→ **Assignment**: Show all lines from the records below in which the string "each" is present.

Collection entries:
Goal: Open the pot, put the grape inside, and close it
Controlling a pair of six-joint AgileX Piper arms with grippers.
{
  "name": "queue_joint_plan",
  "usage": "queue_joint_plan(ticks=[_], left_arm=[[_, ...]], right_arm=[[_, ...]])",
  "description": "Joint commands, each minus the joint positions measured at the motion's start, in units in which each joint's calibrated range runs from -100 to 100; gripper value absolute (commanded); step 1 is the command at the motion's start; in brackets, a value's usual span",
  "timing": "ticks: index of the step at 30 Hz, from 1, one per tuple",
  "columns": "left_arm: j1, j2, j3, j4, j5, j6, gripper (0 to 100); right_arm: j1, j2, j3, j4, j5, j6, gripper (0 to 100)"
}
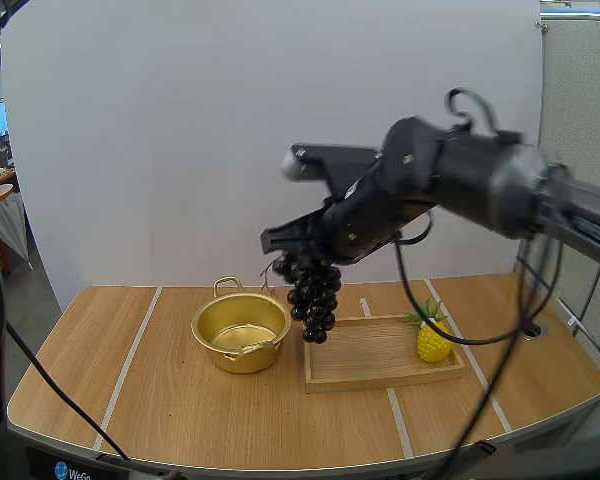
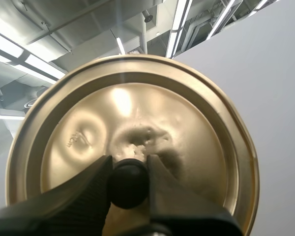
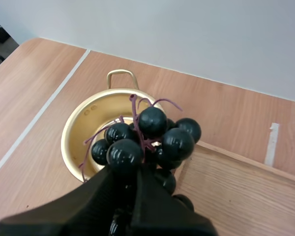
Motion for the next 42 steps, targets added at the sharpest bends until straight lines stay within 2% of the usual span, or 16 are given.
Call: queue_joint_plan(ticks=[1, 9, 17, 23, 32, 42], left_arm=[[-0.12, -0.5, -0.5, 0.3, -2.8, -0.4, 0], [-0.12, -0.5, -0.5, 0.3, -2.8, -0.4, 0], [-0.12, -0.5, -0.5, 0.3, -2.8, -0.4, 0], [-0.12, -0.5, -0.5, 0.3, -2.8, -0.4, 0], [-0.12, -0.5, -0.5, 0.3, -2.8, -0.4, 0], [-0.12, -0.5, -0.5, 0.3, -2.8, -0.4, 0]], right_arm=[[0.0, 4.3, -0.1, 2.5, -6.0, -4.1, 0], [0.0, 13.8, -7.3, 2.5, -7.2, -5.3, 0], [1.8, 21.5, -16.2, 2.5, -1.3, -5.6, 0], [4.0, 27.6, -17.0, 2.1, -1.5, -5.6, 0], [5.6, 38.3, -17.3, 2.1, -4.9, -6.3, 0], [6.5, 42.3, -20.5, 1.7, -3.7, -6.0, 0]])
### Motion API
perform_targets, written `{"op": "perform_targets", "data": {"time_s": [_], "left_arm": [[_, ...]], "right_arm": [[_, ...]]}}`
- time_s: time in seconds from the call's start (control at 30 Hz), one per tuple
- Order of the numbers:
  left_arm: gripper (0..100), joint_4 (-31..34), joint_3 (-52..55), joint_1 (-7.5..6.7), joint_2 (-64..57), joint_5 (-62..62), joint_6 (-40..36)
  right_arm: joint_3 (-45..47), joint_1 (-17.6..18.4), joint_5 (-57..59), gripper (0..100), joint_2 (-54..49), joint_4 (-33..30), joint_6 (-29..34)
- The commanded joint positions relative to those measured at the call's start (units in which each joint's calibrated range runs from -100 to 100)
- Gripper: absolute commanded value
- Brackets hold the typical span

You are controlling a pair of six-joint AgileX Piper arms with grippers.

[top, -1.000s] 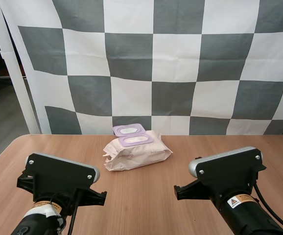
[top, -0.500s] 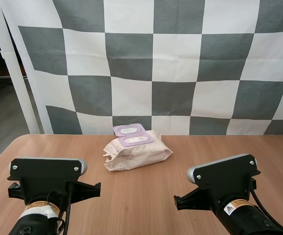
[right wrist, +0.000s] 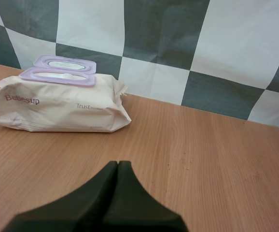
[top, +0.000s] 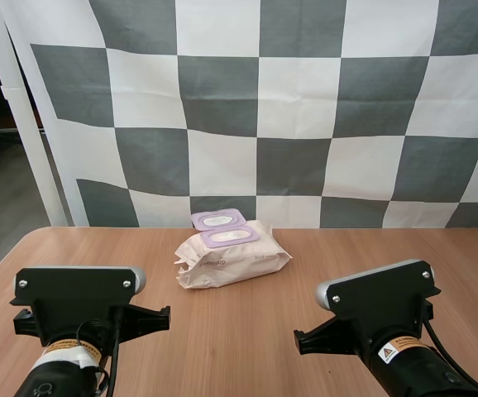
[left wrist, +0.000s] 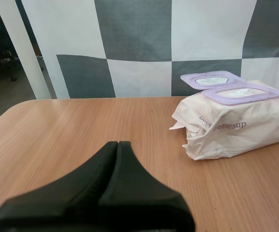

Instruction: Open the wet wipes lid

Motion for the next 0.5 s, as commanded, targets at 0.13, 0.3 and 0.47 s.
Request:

→ **Response**:
  "description": "Joint commands, each minus the joint positions measured at the motion's start, in units in which each joint's calibrated range runs from -100 to 100; gripper value absolute (commanded); step 1 is the command at the motion's start; in brackets, a value's usual span",
- The commanded joint positions relative to those measured at the call's start (units in which each joint's calibrated range runs from -100 to 100)

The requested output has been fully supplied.